Starrocks <= 2.5 Starrocks 2.5 ~ 3.1 Starrocks >= 3.1 Feature
Table materialization
View materialization
Materialized View materialization
Incremental materialization
Primary Key Model
Sources
Custom data tests
Docs generate
Expression Partition
Kafka

Notice

  1. When StarRocks Version < 2.5, Create table as can only set engine='OLAP' and table_type='DUPLICATE'
  2. When StarRocks Version >= 2.5, Create table as supports table_type='PRIMARY'
  3. When StarRocks Version < 3.1 distributed_by is required

Profile Configuration

Example entry for profiles.yml:

starrocks:
  target: dev
  outputs:
    dev:
      type: starrocks
      host: localhost
      port: 9030
      schema: analytics
      username: your_starrocks_username
      password: your_starrocks_password
Option Description Required? Example
type The specific adapter to use Required starrocks
host The hostname to connect to Required 192.168.100.28
port The port to use Required 9030
schema Specify the schema (database) to build models into Required analytics
username The username to use to connect to the server Required dbt_admin
password The password to use for authenticating to the server Required correct-horse-battery-staple
version Let Plugin try to go to a compatible starrocks version Optional 3.1.0

Example

dbt seed properties(yml):

Complete configuration:

models:
  materialized: table       // table or view or materialized_view
  engine: 'OLAP'
  keys: ['id', 'name', 'some_date']
  table_type: 'PRIMARY'     // PRIMARY or DUPLICATE or UNIQUE
  distributed_by: ['id']
  buckets: 3                // default 10
  partition_by: ['some_date']
  partition_by_init: ["PARTITION p1 VALUES [('1971-01-01 00:00:00'), ('1991-01-01 00:00:00')),PARTITION p1972 VALUES [('1991-01-01 00:00:00'), ('1999-01-01 00:00:00'))"]
  // RANGE, LIST, or Expr partition types should be used in conjunction with partition_by configuration
  // Expr partition type requires an expression (e.g., date_trunc) specified in partition_by
  partition_type: 'RANGE'   // RANGE or LIST or Expr Need to be used in combination with partition_by configuration
  properties: [{"replication_num":"1", "in_memory": "true"}]
  refresh_method: 'async' // only for materialized view default manual

dbt run config:

Example configuration:

{{ config(materialized='view') }}
{{ config(materialized='table', engine='OLAP', buckets=32, distributed_by=['id']) }}
{{ config(materialized='table', partition_by=['date_trunc("day", first_order)'], partition_type='Expr') }}
{{ config(materialized='incremental', table_type='PRIMARY', engine='OLAP', buckets=32, distributed_by=['id']) }}
{{ config(materialized='materialized_view') }}
{{ config(materialized='materialized_view', properties={"storage_medium":"SSD"}) }}
{{ config(materialized='materialized_view', refresh_method="ASYNC START('2022-09-01 10:00:00') EVERY (interval 1 day)") }}

For materialized view only support partition_by、buckets、distributed_by、properties、refresh_method configuration.

Read From Catalog

First you need to add this catalog to starrocks. The following is an example of hive.

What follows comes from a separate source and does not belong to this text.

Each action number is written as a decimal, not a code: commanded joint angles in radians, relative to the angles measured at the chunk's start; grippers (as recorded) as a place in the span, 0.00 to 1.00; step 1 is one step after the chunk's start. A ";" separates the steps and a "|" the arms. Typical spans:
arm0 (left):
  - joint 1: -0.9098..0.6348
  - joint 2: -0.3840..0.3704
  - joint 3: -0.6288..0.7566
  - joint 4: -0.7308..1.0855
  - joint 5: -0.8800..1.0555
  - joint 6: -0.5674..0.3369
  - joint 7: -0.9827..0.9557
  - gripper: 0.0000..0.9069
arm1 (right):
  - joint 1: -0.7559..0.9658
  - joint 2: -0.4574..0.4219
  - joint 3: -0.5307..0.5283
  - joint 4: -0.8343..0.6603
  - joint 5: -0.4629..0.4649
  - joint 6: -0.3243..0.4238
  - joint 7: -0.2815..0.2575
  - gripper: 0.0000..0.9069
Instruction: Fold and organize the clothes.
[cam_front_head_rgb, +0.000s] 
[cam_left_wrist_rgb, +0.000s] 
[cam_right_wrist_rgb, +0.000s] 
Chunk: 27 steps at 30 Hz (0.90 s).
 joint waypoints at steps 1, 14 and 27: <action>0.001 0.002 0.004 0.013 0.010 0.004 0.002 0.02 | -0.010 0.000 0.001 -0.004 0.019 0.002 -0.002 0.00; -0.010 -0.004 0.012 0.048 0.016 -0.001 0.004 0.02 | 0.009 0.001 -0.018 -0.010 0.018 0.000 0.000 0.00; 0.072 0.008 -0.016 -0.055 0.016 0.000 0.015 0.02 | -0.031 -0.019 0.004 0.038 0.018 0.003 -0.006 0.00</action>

CREATE EXTERNAL CATALOG `hive_catalog`
PROPERTIES (
    "hive.metastore.uris"  =  "thrift://127.0.0.1:8087",
    "type"="hive"
);

How to add other types of catalogs can be found in the documentation. https://docs.starrocks.io/en-us/latest/data_source/catalog/catalog_overview Then write the sources.yaml file.

sources:
  - name: external_example
    schema: hive_catalog.hive_db
    tables:
      - name: hive_table_name

Finally, you might use below marco quote

{{ source('external_example', 'hive_table_name') }}

Test Adapter

consult the project

Contributing

We welcome you to contribute to dbt-starrocks. Please see the Contributing Guide for more information.

Project details


Download files

Download the file for your platform. If you're not sure which to choose, learn more about installing packages.

Source Distribution

dbt-starrocks-1.4.1.tar.gz (17.8 kB view details)

Uploaded Source

Built Distribution

If you're not sure about the file name format, learn more about wheel file names.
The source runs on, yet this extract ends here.